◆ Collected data
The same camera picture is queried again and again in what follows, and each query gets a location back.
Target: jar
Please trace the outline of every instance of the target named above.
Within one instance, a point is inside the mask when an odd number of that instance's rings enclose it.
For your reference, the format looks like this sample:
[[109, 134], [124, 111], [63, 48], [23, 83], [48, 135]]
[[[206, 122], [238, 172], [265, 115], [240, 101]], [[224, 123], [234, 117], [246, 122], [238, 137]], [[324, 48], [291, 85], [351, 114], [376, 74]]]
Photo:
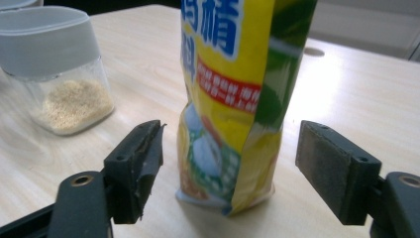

◆ Aim of the exercise
Check each line of the records above for "instance", and copy those that have it.

◆ Worked solution
Please trace the outline of every instance of the target named above.
Within one instance, a point is inside the mask when an odd number of that instance's rings enclose it.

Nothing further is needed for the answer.